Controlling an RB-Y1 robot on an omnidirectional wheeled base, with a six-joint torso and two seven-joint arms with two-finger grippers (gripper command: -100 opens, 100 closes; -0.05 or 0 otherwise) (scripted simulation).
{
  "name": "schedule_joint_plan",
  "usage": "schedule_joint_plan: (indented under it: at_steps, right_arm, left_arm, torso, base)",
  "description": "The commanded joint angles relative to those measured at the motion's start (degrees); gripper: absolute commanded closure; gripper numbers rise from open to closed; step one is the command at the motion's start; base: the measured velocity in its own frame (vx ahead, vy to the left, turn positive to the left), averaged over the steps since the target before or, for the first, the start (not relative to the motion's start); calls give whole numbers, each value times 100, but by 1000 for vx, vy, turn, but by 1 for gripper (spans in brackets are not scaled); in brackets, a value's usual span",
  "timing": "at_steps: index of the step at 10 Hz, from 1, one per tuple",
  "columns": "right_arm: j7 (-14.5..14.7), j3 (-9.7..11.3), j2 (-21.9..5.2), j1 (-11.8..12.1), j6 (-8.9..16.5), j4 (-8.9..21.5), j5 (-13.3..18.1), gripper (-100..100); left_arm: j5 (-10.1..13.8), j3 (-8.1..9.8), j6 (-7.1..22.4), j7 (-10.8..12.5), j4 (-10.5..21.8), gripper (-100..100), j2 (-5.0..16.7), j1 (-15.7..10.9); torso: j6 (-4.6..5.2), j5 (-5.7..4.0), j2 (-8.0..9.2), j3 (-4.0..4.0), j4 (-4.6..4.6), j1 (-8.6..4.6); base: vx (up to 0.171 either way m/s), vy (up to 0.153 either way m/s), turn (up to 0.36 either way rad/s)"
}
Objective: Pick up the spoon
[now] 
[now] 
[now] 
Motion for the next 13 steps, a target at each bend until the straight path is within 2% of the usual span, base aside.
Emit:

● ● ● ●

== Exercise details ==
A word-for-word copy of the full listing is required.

== Written response ==
Controlling an RB-Y1 robot on an omnidirectional wheeled base, with a six-joint torso and two seven-joint arms with two-finger grippers (gripper command: -100 opens, 100 closes; -0.05 or 0 otherwise) (scripted simulation).
{
  "name": "schedule_joint_plan",
  "usage": "schedule_joint_plan: (indented under it: at_steps, right_arm, left_arm, torso, base)",
  "description": "The commanded joint angles relative to those measured at the motion's start (degrees); gripper: absolute commanded closure; gripper numbers rise from open to closed; step one is the command at the motion's start; base: the measured velocity in its own frame (vx ahead, vy to the left, turn positive to the left), averaged over the steps since the target before or, for the first, the start (not relative to the motion's start); calls give whole numbers, each value times 100, but by 1000 for vx, vy, turn, but by 1 for gripper (spans in brackets are not scaled); in brackets, a value's usual span",
  "timing": "at_steps: index of the step at 10 Hz, from 1, one per tuple",
  "columns": "right_arm: j7 (-14.5..14.7), j3 (-9.7..11.3), j2 (-21.9..5.2), j1 (-11.8..12.1), j6 (-8.9..16.5), j4 (-8.9..21.5), j5 (-13.3..18.1), gripper (-100..100); left_arm: j5 (-10.1..13.8), j3 (-8.1..9.8), j6 (-7.1..22.4), j7 (-10.8..12.5), j4 (-10.5..21.8), gripper (-100..100), j2 (-5.0..16.7), j1 (-15.7..10.9); torso: j6 (-4.6..5.2), j5 (-5.7..4.0), j2 (-8.0..9.2), j3 (-4.0..4.0), j4 (-4.6..4.6), j1 (-8.6..4.6); base: vx (up to 0.171 either way m/s), vy (up to 0.153 either way m/s), turn (up to 0.36 either way rad/s)"
}
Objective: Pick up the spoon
[now] 
[now] 
[now] 
Motion for the next 13 steps, a target at each bend until the straight path is within 2% of the usual span, base aside.
Emit:

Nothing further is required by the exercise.